Example usage: N-ary functions

In Agda without cumulativity, it is tricky to define a universe-polymorphic N-ary function type A → A → ... → A → B because the universe level depends on whether the number of arguments is zero:

module Without-Cumulativity where
  N-ary-level : Level → Level → Nat → Level
  N-ary-level ℓ₁ ℓ₂ zero    = ℓ₂
  N-ary-level ℓ₁ ℓ₂ (suc n) = ℓ₁ ⊔ N-ary-level ℓ₁ ℓ₂ n
  N-ary : ∀ {ℓ₁ ℓ₂} n → Set ℓ₁ → Set ℓ₂ → Set (N-ary-level ℓ₁ ℓ₂ n)
  N-ary zero    A B = B
  N-ary (suc n) A B = A → N-ary n A B

In contrast, in Agda with cumulativity one can always work with the highest possible universe level. This makes it much easier to define the type of N-ary functions.

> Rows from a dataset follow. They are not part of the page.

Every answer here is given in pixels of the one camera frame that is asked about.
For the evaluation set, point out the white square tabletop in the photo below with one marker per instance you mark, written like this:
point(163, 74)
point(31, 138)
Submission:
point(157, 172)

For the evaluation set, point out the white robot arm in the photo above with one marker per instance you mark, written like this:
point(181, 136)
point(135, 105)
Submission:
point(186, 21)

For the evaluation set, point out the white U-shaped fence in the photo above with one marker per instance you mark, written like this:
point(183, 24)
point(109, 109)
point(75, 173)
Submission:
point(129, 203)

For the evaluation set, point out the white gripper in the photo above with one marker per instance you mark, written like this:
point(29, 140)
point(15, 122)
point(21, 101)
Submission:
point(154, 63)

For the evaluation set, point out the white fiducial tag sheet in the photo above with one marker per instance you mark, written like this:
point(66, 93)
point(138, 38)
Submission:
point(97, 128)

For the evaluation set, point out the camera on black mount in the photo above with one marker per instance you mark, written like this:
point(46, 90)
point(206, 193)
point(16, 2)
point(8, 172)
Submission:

module With-Cumulativity where
  N-ary : Nat → Set ℓ₁ → Set ℓ₂ → Set (ℓ₁ ⊔ ℓ₂)
  N-ary zero    A B = B
  N-ary (suc n) A B = A → N-ary n A B
  curryⁿ : (Vec A n → B) → N-ary n A B
  curryⁿ {n = zero}  f = f []
  curryⁿ {n = suc n} f = λ x → curryⁿ λ xs → f (x ∷ xs)
  _$ⁿ_ : N-ary n A B → (Vec A n → B)
  f $ⁿ []       = f
  f $ⁿ (x ∷ xs) = f x $ⁿ xs
  ∀ⁿ : ∀ {A : Set ℓ₁} n → N-ary n A (Set ℓ₂) → Set (ℓ₁ ⊔ ℓ₂)
  ∀ⁿ zero    P = P
  ∀ⁿ (suc n) P = ∀ x → ∀ⁿ n (P x)

Limitations

Currently cumulativity only enables subtyping between universes, but not between any other types containing universes. For example, List Set is not a subtype of List Set₁. Agda also does not have cumulativity for any other types containing universe levels, so List {lzero} Nat is not a subtype of List {lsuc lzero} Nat. Such rules might be added in a future version of Agda.

Constraint solving

When working in Agda with cumulativity, universe level metavariables are often underconstrained. For example, the expression List Nat could mean List {lzero} Nat, but also List {lsuc lzero} Nat, or indeed List {i} Nat for any i : Level.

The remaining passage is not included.